Issues with multiple @let statements in Query.jl

question

#1

Whenever I try to use more than two @let statements in my query I get an error (Julia version 0.6.0, Query.jl 0.6.0).

DataFrame sink:

type TypeofBottom has no field parameters

Array sink:

TypeError: getfield: expected Symbol, got Expr

Code that generates error:

using DataFrames, Query

df = DataFrame(name=["John", "Sally", "Kirk"], age=[23., 42., 59.], children=[3,2,2])
x = @from i in df begin
    @let count = length(i.name)
    @let kids_per_year = i.children / i.age
    @let isjohn = i.name == "John" ? 1 : 0
    @where count > 4
    @select {i.name, Count=count, KPY=kids_per_year}
    @collect DataFrame
end

Commenting out the third @let avoids the issue…any ideas?

Thanks!


#2

This appears to be a bug in Query.jl. AFAICT, the find_names_to_put_in_scope expansion of transparentidentifier seems to be fairly hairy, but has never been tested with that many variables, and does not normalize them correctly to a.b expressions if it recurses. There’s an insufficient amount of comments and whitespace in that code base for me to dig further just now, though.

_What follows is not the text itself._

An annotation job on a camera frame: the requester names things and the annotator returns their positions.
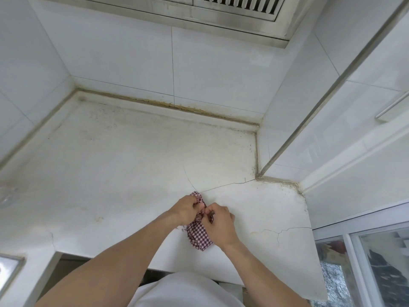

I recommend opening an issue on Query.jl with your repro bug report. I think it should be enough for David to go on to fix the issue.


#3

Thanks for looking into this, I just posted the issue: #133


#4

Thanks, I’ll try to take a look soon, but it might be a couple of days, this week is a bit hectic with other stuff.


#5

I get the same error with:

data = @from u in userdata begin
    @join s in screens on u.Screen_Id equals s.screen_id
    @group u by u.Date into a
    @select {a.screen_name, Count=length(a)}
    @collect DataFrame
end

“userdata” and “screens” are both CSV.sources with weakrefstrings set to false.


#6

I think the main issue here is that a.screen_name is not valid in this query. The @group clause will create a stream of Groupings, i.e. each a will be an instance of Grouping. Grouping won’t have a field a, though. It will have one field key that will hold the value of u.Date, and then it is like a vector, where each element is an instance u.

Could you maybe post the structure of the input tables? I.e. what columns they have? That would make it easier to understand what you are trying to do. I’ll be offline until Tue, though, so will take a while to respond.